Allow user to specify logical topology for multi-GPU communications

At present, to properly run an application built with QUDA over QMP, it's necessary to specify "-geom Px Py Pz Pt" on the command-line. This is awkward in cases where the application has built-in logic to determine the best layout and is also incompatible with QDP/C, as summarized by James Osborn:

One issue with interfacing multi-GPU to QDP at the moment will be that QDP isn't currently setting the logical topology. This was changed to support multi-lattice in QDP, since one might not want the same node mapping on each lattice, and QMP didn't have communicator support.
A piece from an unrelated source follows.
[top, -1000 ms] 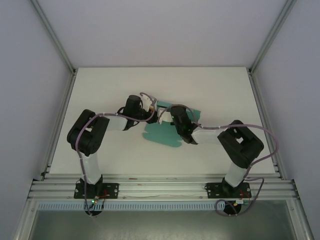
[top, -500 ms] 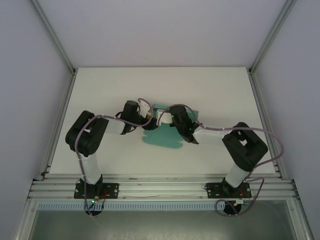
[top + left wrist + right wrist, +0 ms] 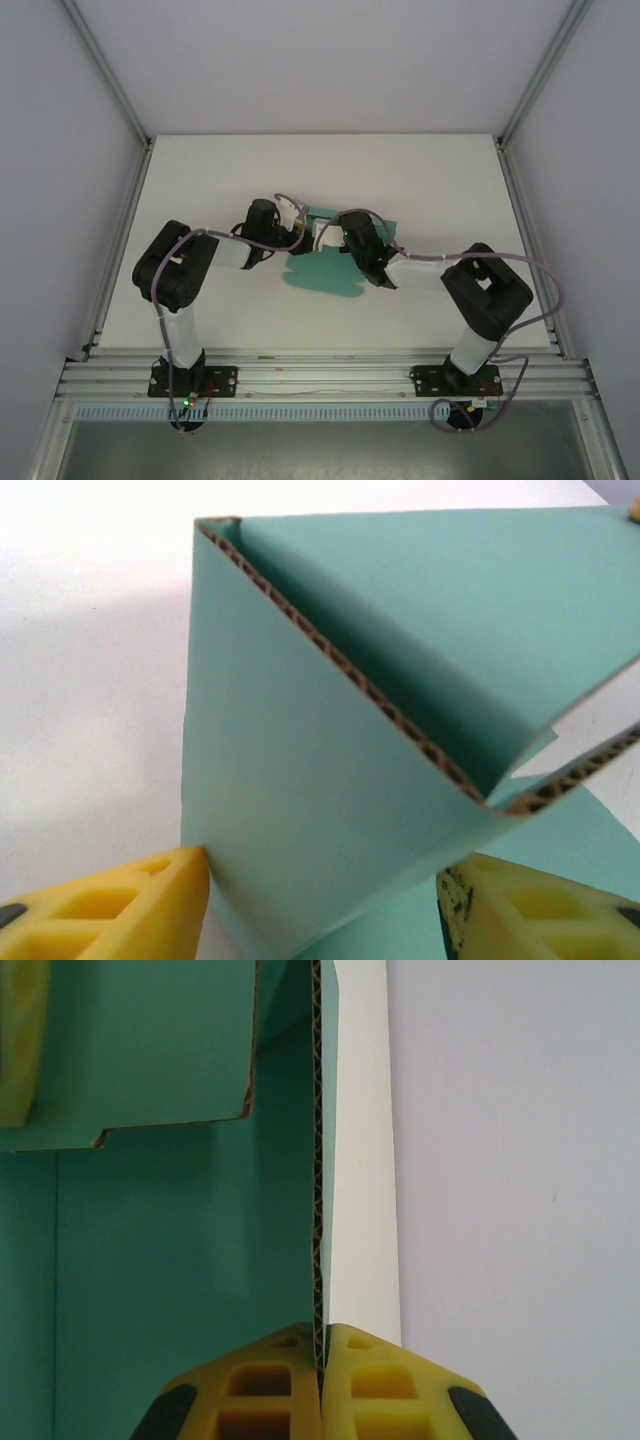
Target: Assemble paper box
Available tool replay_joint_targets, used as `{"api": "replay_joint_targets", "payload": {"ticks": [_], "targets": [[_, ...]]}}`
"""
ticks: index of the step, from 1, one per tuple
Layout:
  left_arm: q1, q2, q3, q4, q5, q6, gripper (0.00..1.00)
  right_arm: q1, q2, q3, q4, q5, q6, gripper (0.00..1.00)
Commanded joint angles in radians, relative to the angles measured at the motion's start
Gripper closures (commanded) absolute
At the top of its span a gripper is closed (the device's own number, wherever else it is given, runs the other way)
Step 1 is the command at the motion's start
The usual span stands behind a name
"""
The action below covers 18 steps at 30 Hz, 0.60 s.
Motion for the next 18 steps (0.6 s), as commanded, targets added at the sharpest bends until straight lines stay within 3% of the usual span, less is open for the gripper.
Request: {"api": "replay_joint_targets", "payload": {"ticks": [1, 5, 14, 16, 18], "targets": [[0.004, 0.008, 0.075, 0.161, 0.016, -0.049, 0.44, 0.041, 0.045, -0.031, -0.121, -0.083, 0.021, 1.0], [0.001, 0.011, 0.106, 0.121, -0.061, -0.075, 0.63, 0.042, 0.042, -0.032, -0.135, -0.081, 0.025, 1.0], [-0.032, 0.01, 0.095, 0.124, -0.188, -0.114, 0.89, 0.043, 0.04, -0.029, -0.146, -0.067, 0.074, 1.0], [-0.047, 0.004, 0.093, 0.121, -0.226, -0.121, 0.88, 0.044, 0.043, -0.021, -0.152, -0.063, 0.087, 1.0], [-0.05, -0.001, 0.076, 0.154, -0.161, -0.103, 0.77, 0.046, 0.043, -0.017, -0.149, -0.062, 0.092, 1.0]]}}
Now that QMP does, I could create a new communicator for each lattice and set each's topology, but my concern is that MPI communicators could be expensive in memory and I don't want to rely on this. I'm planning to add some sort of light-weight communicators to QMP to address this.

Another issue is that the QMP topology has it's own fixed mapping of the ranks to the logical topology, which may not be optimal. Right now QDP is using a different mapping which was a little better in some cases. I am also planning to allow the QMP mapping to be more flexible, but haven't gotten to this yet.
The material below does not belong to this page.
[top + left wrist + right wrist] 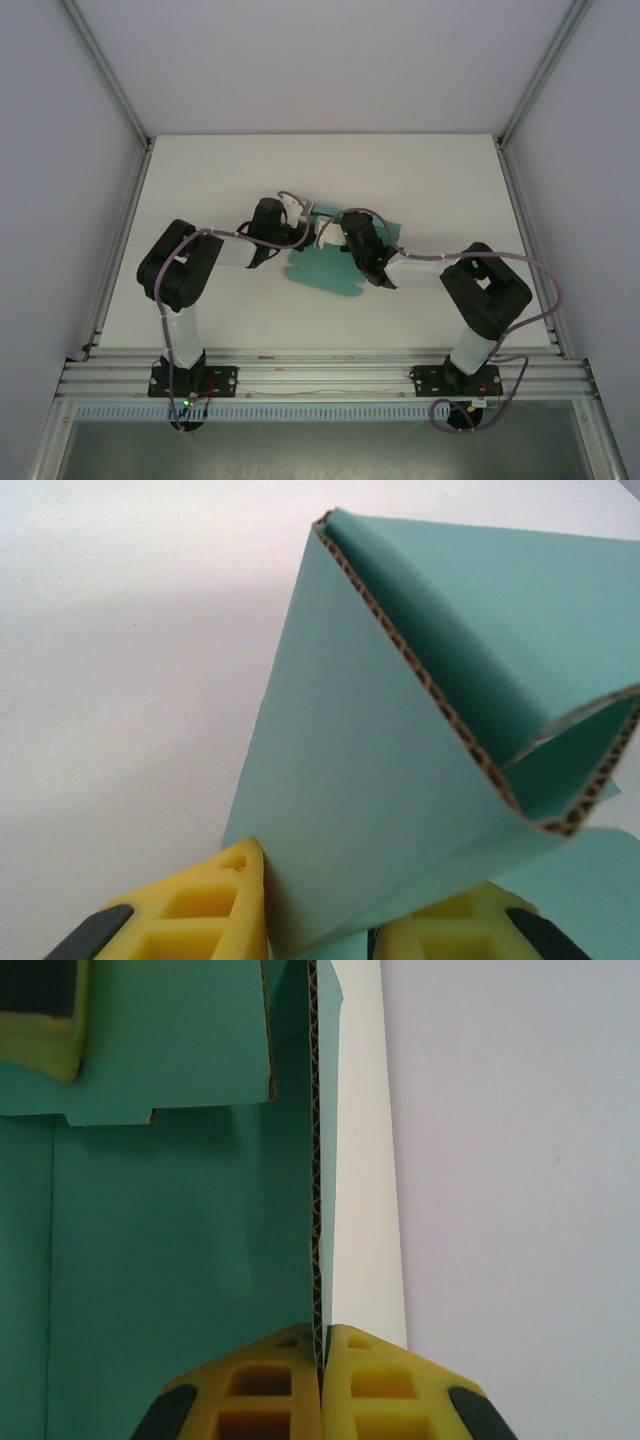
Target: Assemble paper box
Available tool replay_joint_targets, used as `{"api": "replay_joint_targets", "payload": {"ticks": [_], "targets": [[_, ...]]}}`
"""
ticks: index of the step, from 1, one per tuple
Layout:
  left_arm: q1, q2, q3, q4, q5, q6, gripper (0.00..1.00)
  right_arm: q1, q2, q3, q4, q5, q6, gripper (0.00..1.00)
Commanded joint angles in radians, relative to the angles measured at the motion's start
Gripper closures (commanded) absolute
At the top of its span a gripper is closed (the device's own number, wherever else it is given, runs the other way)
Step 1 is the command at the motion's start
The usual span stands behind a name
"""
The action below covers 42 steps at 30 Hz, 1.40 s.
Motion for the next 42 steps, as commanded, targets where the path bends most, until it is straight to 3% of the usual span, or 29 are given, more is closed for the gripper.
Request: {"api": "replay_joint_targets", "payload": {"ticks": [1, 4, 5, 6, 9, 11, 17, 21, 23, 35, 38, 42], "targets": [[-0.007, -0.015, 0.02, 0.213, 0.012, -0.042, 0.76, 0.045, 0.04, -0.018, -0.132, -0.126, 0.049, 1.0], [0.005, -0.017, -0.012, 0.286, 0.083, -0.053, 0.75, 0.045, 0.036, -0.027, -0.115, -0.125, 0.035, 1.0], [0.015, -0.017, -0.014, 0.292, 0.123, -0.065, 0.72, 0.046, 0.034, -0.036, -0.103, -0.127, 0.024, 1.0], [0.027, -0.018, -0.014, 0.296, 0.163, -0.082, 0.62, 0.046, 0.031, -0.045, -0.087, -0.128, 0.015, 1.0], [0.056, -0.01, -0.032, 0.34, 0.257, -0.117, 0.5, 0.046, 0.035, -0.049, -0.039, -0.099, 0.018, 1.0], [0.066, -0.013, -0.038, 0.342, 0.274, -0.111, 0.49, 0.047, 0.044, -0.024, -0.03, -0.063, 0.035, 1.0], [0.063, -0.022, 0.033, 0.133, 0.229, -0.013, 0.53, 0.058, 0.054, 0.101, -0.154, 0.0, 0.12, 1.0], [0.058, -0.012, 0.055, 0.078, 0.224, 0.009, 0.53, 0.069, 0.051, 0.236, -0.395, -0.015, 0.3, 1.0], [0.056, -0.015, 0.055, 0.065, 0.239, 0.012, 0.53, 0.069, 0.051, 0.261, -0.397, -0.002, 0.351, 1.0], [0.046, -0.007, 0.082, 0.034, 0.073, -0.026, 0.59, 0.091, 0.016, 0.055, -0.283, -0.079, 0.12, 1.0], [0.031, -0.006, 0.085, 0.018, 0.006, -0.027, 0.68, 0.111, 0.02, 0.051, -0.291, -0.079, 0.115, 1.0], [-0.004, -0.007, 0.072, 0.015, -0.174, -0.033, 0.81, 0.125, 0.033, 0.055, -0.273, -0.056, 0.151, 1.0]]}}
Anyway, the main point is that it would be nice if QUDA didn't rely on the QMP topology, but instead allowed the user to pass in a function (or functions) that specified the rank->coords and coords->rank mappings. That would allow much greater flexibility for the applications using QUDA. Additionally, allowing a QMP communicator to be specified would be ever better. You said that some groups may want to port QMP and not use communicators, but it should be possible for those ports to still keep the same API (with the communicator structure) and just have it always be the same one (basically make QMP_comm_split always fail).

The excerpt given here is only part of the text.